Sunset Boulevard Screenwriter


Billy Wilder, Charles Brackett, and D.M. Marshman Jr.

Billy Wilder wasn't always the Billy Wilder.

Way back before he became one of the most influential screenwriters in Hollywood history, he was just a Jewish kid named Samuel in Berlin, working as a journalist. When the Nazis rose to power, he headed west to America, spurred on by his love of Hollywood movies.

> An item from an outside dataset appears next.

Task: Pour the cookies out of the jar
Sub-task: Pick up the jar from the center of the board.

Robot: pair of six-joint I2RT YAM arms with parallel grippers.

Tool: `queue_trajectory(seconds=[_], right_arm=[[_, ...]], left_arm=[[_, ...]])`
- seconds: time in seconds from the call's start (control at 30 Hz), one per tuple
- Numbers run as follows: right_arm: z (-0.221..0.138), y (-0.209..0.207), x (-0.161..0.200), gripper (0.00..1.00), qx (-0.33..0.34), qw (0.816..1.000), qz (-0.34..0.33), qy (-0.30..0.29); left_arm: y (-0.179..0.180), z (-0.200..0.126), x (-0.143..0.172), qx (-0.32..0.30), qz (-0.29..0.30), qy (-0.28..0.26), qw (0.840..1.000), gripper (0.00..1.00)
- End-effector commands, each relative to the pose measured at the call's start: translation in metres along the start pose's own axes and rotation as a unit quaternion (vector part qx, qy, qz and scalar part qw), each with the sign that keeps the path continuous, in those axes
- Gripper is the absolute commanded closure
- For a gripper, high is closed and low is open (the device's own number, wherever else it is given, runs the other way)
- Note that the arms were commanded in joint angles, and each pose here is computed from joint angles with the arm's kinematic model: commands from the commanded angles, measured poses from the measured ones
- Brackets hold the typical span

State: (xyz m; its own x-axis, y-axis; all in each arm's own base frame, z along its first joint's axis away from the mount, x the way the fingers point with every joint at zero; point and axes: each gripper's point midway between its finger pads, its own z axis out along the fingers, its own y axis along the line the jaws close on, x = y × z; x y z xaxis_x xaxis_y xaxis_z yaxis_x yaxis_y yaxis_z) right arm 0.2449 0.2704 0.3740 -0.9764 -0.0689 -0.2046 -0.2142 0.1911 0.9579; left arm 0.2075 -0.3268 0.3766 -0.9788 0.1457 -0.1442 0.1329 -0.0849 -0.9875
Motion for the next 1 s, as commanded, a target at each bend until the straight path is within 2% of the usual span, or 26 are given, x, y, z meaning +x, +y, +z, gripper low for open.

Soon, he and Charles Brackett started writing together, producing hits like the 1939 comedy Ninotchka, the World War II movie Five Graves to Cairo (1943), and the alcoholism drama The Lost Weekend (1945), along with many others. The Wilder-Brackett partnership was long and fruitful—and the last movie it created, Sunset Boulevard (1950), might've been its very best.

Dynamic Duo's Final Dance

Wilder and Brackett had already written lots of different kinds of movies, but with Sunset, they decided to turn the camera on their own world. While they skewered Hollywood, they focused particularly on the wreckage of the earlier silent-screen era, aiming to show how those stars got left behind by the Great Big Fame Machine.

In 1948, they began drafting a script. When they ran into trouble and didn't seem to be getting the right vibe, they sought help from D.M. Marshman Jr., a writer for Life magazine. Marshman's help evidently worked, and Paramount agreed to produce the film. Their script went on to win the Best Screenplay Award at the 1951 Oscars. Job well done, gents.

Interestingly enough, the main character in the movie, Joe Gillis, is himself a screenwriter. That means he's a cynical mouthpiece for some of Wilder and Brackett's own views on the movie business. Gillis, for example consciously churns out hackwork—like his script for a baseball gambling drama called Bases Loaded—and complains about how the studio ruins his ideas (for instance, he claims the studio turned a script about farmers during the Dust Bowl into a war drama on a submarine, though that one was probably just a joke). Wilder and Brackett—through their surrogate, Gillis—are able to dive into the darker side of Hollywood, calling out the shenanigans of those in power, all while having fun writing about their own world with only a tiny amount of misdirection.